-- MATERIAL PROVIDED follows --

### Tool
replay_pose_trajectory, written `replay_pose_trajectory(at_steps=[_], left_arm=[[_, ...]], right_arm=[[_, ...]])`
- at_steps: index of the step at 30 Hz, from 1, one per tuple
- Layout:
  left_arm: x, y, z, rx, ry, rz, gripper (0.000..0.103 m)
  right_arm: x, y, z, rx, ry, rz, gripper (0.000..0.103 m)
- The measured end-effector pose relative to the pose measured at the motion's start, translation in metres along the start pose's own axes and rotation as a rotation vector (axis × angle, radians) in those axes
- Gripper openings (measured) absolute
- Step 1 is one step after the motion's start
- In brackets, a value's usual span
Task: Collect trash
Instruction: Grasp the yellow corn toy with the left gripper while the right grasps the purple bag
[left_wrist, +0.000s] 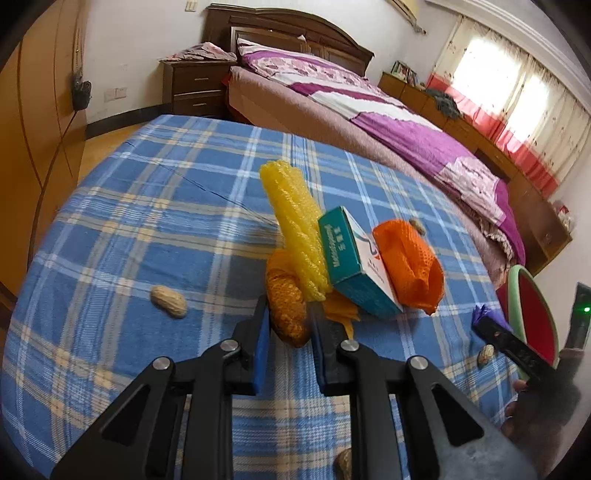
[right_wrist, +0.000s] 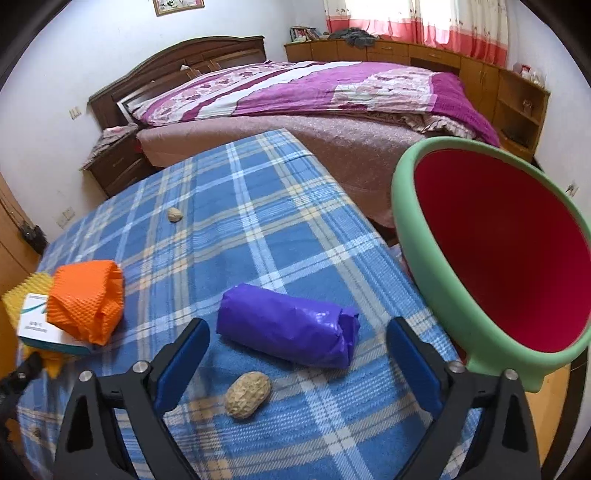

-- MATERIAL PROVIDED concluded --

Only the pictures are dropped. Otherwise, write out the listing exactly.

### Tool
replay_pose_trajectory, written `replay_pose_trajectory(at_steps=[_], left_arm=[[_, ...]], right_arm=[[_, ...]])`
- at_steps: index of the step at 30 Hz, from 1, one per tuple
- Layout:
  left_arm: x, y, z, rx, ry, rz, gripper (0.000..0.103 m)
  right_arm: x, y, z, rx, ry, rz, gripper (0.000..0.103 m)
- The measured end-effector pose relative to the pose measured at the motion's start, translation in metres along the start pose's own axes and rotation as a rotation vector (axis × angle, radians) in those axes
- Gripper openings (measured) absolute
- Step 1 is one step after the motion's start
- In brackets, a value's usual span
Task: Collect trash
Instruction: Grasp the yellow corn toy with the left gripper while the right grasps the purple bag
[left_wrist, +0.000s] 
[right_wrist, +0.000s] 

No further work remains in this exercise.